Gulasch mit Kartoffeln (12.03.2018)

Eigentlich ziehe ich zum Gulasch Klöße oder Nudeln vor, aber die Variabilität hatte ich nicht. Bzw. hatte sie der Lieferant nicht.

Wie das Bild zeigt, war das Gulasch recht flüssig. Am Nebenplatz gab’s auch welches, allerdings selbst erkocht und mitgebracht, dass etwas fleischiger und aromatischer wirkte, mal am Geruch festgemacht. Dafür war meins mit frisch gegarten Paprikaringen oder -schnipseln aufgepeppt, die vermutlich beim Einfüllen noch roh waren. Ein Prinzip, das der Essenslieferhandel öfter mal nutzen könnte: zubereitet auf dem Weg zum Kunden.

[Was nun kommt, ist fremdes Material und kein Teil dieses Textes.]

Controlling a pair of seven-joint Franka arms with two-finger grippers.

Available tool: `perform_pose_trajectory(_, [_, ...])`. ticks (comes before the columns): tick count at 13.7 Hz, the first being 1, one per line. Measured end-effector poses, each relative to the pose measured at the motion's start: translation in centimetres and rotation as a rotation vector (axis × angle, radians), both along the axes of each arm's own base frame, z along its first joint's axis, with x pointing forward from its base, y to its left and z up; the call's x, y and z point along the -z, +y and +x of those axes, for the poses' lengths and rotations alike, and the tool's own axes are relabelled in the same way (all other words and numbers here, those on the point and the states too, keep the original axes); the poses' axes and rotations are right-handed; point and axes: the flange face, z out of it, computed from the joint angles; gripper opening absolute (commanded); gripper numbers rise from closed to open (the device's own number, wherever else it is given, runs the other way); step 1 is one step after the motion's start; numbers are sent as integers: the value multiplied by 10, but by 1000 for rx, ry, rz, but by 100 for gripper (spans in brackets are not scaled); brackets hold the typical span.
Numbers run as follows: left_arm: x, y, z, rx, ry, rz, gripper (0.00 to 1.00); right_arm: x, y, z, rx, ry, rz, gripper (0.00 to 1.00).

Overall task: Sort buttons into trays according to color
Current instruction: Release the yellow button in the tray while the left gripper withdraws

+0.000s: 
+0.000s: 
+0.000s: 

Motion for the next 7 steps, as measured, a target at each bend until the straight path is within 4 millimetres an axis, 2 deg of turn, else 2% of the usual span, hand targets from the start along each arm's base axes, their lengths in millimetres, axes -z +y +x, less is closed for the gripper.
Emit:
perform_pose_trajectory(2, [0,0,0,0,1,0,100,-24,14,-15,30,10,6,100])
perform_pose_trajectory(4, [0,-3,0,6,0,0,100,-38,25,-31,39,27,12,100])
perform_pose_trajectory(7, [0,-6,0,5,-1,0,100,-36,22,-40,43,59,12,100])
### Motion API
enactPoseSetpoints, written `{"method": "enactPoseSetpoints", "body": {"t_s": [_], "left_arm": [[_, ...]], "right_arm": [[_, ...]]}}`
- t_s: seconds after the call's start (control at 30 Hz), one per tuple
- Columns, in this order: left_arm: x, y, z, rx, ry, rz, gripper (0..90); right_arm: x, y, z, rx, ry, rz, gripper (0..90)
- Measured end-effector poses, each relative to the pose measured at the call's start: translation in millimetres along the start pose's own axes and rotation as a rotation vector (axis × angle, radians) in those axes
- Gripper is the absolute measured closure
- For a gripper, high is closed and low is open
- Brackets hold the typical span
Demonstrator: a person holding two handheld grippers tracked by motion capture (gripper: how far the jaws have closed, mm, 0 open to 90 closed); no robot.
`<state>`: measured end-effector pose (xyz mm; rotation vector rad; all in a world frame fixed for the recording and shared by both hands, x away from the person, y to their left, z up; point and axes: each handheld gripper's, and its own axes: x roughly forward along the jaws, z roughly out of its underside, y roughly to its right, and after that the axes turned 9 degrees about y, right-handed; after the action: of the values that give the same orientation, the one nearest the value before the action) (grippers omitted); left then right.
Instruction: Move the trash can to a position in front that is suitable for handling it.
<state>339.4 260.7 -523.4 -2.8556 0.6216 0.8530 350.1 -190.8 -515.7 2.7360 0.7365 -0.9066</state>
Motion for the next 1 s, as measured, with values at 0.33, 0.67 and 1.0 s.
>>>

Auch wenn das leicht ironisch klingen mag, die Paprikastücke hinterließen einen frischen Eindruck im Gulasch, der ansonsten auch gar nicht verkehrt schmeckte. Für ein Schweinegulasch war es recht lecker.

2 Gedanken zu „Gulasch mit Kartoffeln (12.03.2018)“

  1. Der Gulasch ist wirklich extrem kleinteilig. Ich mag so was lieber mit mundgerechten, aber größeren Stücken. Und die Kartoffeln sehen recht mehlig aus.

    1. Ein bisschen was zu beißen ist schon besser. Ich habe schon mal eine Gulasch-Variante zubereitet, da waren die Brocken richtig groß, was den Vorteil hatte, dass man sie zum Ende hin einfach aus der Soße nehmen konnte, um diese dann mit dem Pürierstab eben zu bekommen. Sowas ist bei so Fitzelchengulasch nicht möglich. Zumindest nicht so einfach.